South Africa’s unity government steady after stormy start

by Admin
South Africa's unity government steady after stormy start

In the seven months since it was formed, South Africa’s unlikely unity government has been stretched and cracked but remains intact under the leadership of President Cyril Ramaphosa, who delivers its first state of the nation address Thursday.

Several loud quarrels have erupted over sticking points such as language education in schools and Ramaphosa’s warm words towards Russia but nothing that has made real the threats and fears of collapse.

“They think we are at each other’s throats. We are not. We continue to meet and talk,” Ramaphosa said in the wake of the latest crisis sparked by his signing of a property expropriation bill last month.

The second-largest partner in the 10-party coalition, the Democratic Alliance, was angry that Ramaphosa signed the act without consulting his partners in the government of national unity (GNU).

“This is not how coalitions work,” DA leader John Steenhuisen fumed. “We will not be reduced to being spectators.”

But the party did not object to the need for land reform in the country, where most farmland is owned by whites. It also sided with Ramaphosa when the bill was attacked by US President Donald Trump for allowing the “confiscation” of property, saying this was untrue.

The DA has six ministries in exchange for propping up Ramaphosa’s ANC in government after it failed to win enough votes in the May election to govern alone, a first since the party took power in 1994 and ended decades of white-minority apartheid rule.

It was an unlikely collaboration, with the DA a long and critical rival of the African National Congress (ANC).

But the GNU, which includes eight other smaller parties, has been credited with bringing some stability to the continent’s most industrialized economy as it faces a host of challenges, from an unemployment rate topping 30%, to high rates of crime.

Big business

While it has fumed and flexed, the center-right DA is also aware that, should it quit the unity government, the ANC could find support from the radical-left EFF and the populist MK parties, now in opposition.

It is a scenario it calls a “doomsday coalition”.

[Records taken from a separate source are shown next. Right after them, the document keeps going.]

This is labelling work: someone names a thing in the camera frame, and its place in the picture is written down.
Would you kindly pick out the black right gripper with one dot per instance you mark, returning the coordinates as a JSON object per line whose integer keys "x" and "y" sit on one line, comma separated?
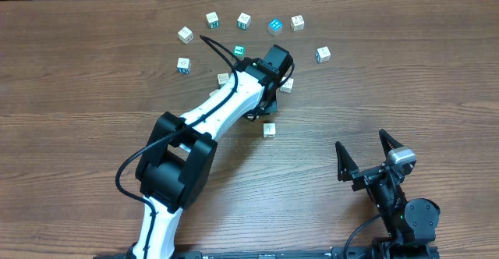
{"x": 371, "y": 172}

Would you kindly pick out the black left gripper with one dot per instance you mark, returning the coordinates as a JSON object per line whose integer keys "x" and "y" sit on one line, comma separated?
{"x": 270, "y": 105}

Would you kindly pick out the wooden block yellow side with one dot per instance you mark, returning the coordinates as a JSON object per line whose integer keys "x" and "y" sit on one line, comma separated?
{"x": 286, "y": 85}

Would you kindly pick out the wooden block green bottom side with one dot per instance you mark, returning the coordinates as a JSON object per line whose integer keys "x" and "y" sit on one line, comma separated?
{"x": 213, "y": 92}

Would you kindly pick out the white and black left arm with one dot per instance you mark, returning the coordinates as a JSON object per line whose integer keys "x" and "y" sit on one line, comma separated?
{"x": 181, "y": 149}

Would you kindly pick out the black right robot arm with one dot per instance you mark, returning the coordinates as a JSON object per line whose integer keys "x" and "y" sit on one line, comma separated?
{"x": 410, "y": 224}

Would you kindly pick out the blue top wooden block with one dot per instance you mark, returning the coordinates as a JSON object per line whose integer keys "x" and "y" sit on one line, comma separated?
{"x": 275, "y": 27}

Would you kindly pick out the green top block letter L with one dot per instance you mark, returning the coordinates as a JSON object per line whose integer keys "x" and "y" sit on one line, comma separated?
{"x": 239, "y": 51}

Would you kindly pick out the wooden block black drawing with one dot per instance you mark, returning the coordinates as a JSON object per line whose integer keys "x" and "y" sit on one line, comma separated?
{"x": 297, "y": 23}

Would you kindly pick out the wooden block blue side right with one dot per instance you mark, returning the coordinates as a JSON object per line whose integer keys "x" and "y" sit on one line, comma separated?
{"x": 323, "y": 54}

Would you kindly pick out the wooden block blue side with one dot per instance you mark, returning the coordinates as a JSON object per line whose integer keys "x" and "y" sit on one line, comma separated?
{"x": 323, "y": 54}
{"x": 184, "y": 65}

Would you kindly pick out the wooden block teal side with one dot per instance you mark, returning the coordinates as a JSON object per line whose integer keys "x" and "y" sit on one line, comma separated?
{"x": 243, "y": 21}

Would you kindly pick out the wooden block green letter side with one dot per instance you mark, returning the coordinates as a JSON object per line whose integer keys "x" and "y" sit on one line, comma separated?
{"x": 212, "y": 20}

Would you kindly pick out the wooden block blue side left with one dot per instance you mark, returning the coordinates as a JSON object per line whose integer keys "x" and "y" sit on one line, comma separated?
{"x": 184, "y": 65}

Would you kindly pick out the plain wooden block far left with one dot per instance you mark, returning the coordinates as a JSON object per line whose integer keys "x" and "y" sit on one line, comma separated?
{"x": 185, "y": 35}

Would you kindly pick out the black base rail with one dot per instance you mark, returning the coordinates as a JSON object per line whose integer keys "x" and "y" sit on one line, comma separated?
{"x": 269, "y": 255}

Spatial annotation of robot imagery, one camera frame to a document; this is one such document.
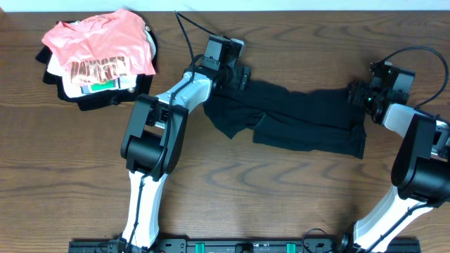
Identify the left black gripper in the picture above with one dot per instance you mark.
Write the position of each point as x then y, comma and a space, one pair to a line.
239, 76

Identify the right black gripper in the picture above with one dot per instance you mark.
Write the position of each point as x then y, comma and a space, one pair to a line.
356, 93

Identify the black garment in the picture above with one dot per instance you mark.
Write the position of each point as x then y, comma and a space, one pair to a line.
319, 120

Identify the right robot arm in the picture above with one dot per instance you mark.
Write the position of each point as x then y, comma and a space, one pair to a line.
420, 172

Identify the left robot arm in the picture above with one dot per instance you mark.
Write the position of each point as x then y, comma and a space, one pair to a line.
155, 134

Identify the white folded t-shirt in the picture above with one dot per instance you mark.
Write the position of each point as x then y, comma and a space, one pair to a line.
125, 82

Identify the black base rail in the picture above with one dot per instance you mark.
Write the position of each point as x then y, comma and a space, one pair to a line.
180, 245

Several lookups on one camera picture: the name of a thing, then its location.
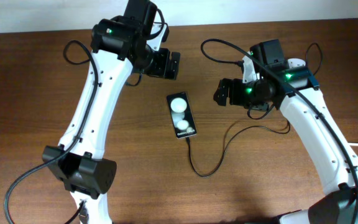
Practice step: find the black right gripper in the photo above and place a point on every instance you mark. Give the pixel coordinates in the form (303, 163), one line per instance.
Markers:
(235, 84)

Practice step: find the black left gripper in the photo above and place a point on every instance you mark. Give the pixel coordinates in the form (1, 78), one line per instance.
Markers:
(160, 68)

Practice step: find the black smartphone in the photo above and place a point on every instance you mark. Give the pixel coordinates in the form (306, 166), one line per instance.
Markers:
(181, 115)

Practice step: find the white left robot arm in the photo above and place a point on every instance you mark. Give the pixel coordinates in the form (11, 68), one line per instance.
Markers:
(78, 159)

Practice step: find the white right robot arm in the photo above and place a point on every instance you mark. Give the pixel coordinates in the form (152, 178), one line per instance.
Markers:
(295, 93)

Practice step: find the white power strip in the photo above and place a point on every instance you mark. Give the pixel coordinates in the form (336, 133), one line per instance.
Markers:
(296, 62)

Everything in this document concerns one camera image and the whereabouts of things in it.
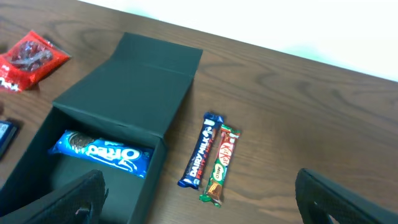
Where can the small dark blue gum pack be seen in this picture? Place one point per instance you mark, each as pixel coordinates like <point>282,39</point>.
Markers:
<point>7,132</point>

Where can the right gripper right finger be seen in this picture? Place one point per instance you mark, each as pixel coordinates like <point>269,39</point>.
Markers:
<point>321,200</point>

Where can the black gift box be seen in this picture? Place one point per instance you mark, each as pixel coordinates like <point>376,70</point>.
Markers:
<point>131,98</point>

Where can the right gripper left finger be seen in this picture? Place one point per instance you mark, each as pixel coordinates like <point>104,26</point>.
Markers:
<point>80,201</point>

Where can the blue oreo pack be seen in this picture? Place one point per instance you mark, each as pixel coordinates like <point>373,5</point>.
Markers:
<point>132,159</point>

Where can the kitkat milo bar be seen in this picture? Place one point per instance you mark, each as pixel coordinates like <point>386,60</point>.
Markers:
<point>213,192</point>

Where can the red snack packet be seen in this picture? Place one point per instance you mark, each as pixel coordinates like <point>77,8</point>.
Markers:
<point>29,61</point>

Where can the dairy milk chocolate bar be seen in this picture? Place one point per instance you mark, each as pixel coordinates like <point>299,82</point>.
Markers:
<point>195,168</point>

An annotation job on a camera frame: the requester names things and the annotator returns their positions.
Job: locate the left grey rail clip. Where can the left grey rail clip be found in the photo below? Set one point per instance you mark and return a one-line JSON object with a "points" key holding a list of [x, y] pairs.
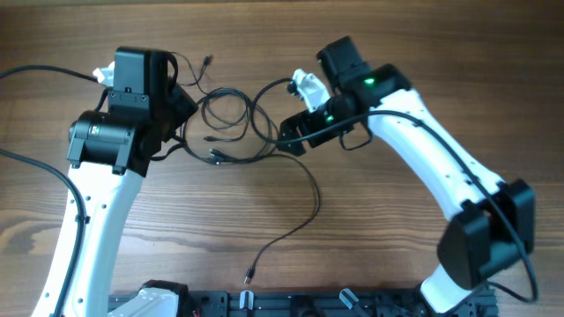
{"points": [[246, 302]]}

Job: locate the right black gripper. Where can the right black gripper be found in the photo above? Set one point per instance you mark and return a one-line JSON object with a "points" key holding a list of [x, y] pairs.
{"points": [[292, 132]]}

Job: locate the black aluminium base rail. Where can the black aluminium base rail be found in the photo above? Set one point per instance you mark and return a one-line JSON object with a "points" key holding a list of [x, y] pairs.
{"points": [[381, 303]]}

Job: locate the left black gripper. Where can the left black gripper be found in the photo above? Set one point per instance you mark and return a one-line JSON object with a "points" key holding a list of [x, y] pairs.
{"points": [[184, 105]]}

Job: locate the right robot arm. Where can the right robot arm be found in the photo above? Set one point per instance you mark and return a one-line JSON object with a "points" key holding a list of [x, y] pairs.
{"points": [[491, 222]]}

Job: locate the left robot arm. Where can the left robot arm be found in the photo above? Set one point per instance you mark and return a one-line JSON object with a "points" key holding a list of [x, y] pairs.
{"points": [[109, 155]]}

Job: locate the grey rail clip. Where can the grey rail clip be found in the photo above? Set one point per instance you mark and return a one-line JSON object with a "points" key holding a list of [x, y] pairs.
{"points": [[349, 299], [246, 302]]}

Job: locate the right grey rail clip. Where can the right grey rail clip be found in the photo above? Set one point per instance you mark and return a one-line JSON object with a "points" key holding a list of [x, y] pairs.
{"points": [[349, 299]]}

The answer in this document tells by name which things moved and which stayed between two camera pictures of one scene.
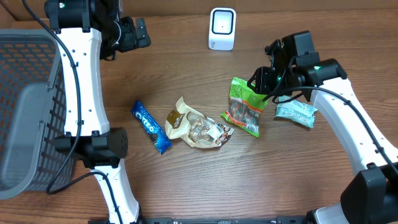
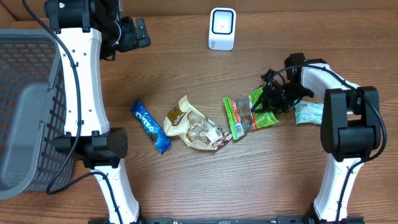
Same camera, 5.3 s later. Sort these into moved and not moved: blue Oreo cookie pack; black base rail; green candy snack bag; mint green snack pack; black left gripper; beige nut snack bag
Moved: mint green snack pack; green candy snack bag
Not moved: black base rail; beige nut snack bag; black left gripper; blue Oreo cookie pack
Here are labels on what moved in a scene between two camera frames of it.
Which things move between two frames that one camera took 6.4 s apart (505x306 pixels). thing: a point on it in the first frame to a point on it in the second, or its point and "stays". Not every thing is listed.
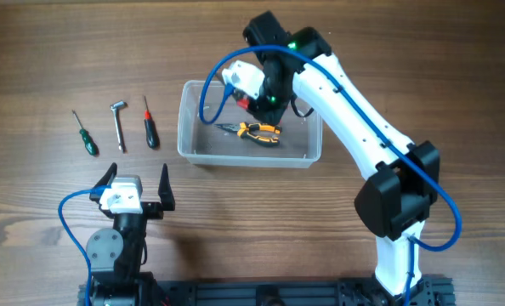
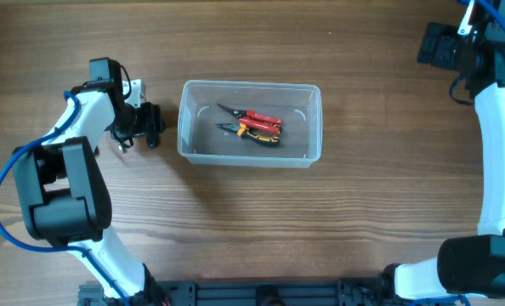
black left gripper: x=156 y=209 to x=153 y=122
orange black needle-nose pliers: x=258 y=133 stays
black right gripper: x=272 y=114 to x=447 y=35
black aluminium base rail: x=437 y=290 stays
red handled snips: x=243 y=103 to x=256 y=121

“This is something the DA will move Table Mountain to avoid,” Sunday Times editor-in-chief Makhudu Sefara wrote in a weekend column. “And therein lies the extent to which they’re prepared to compromise.”

The DA will not walk out, said political scientist Sandile Swana.

“It is the political party of big business,” he said. “And the GNU was mandated, or demanded or directed, to come into existence by big business in South Africa.”

Despite some cynical maneuvring at local government level — for example, to push out the DA mayor of the city of Tshwane in September — the coalition will even survive bitter local elections due in late 2026, said political scientist Susan Booysen told AFP.

“They could actually go into a poisonous, toxic local government election campaign and continue with the national coalition,” she said. “It’s such a schizophrenic type of coalition.”

Ramaphosa, meanwhile, is walking a fine line within his own party, where a large faction of the ANC wants him to assert that it “is not in the DA’s pocket,” Booysen said.

But even if Ramaphosa does not complete his term as president, with his future as head of the party not guaranteed after ANC leadership elections in 2027, his successor is also unlikely to end the fractious collaboration, Swana said.

“Even if Ramaphosa is removed, I do not think they will kick the DA out of government,” Swana said.

“The GNU, as things stand, will last the five-year period.”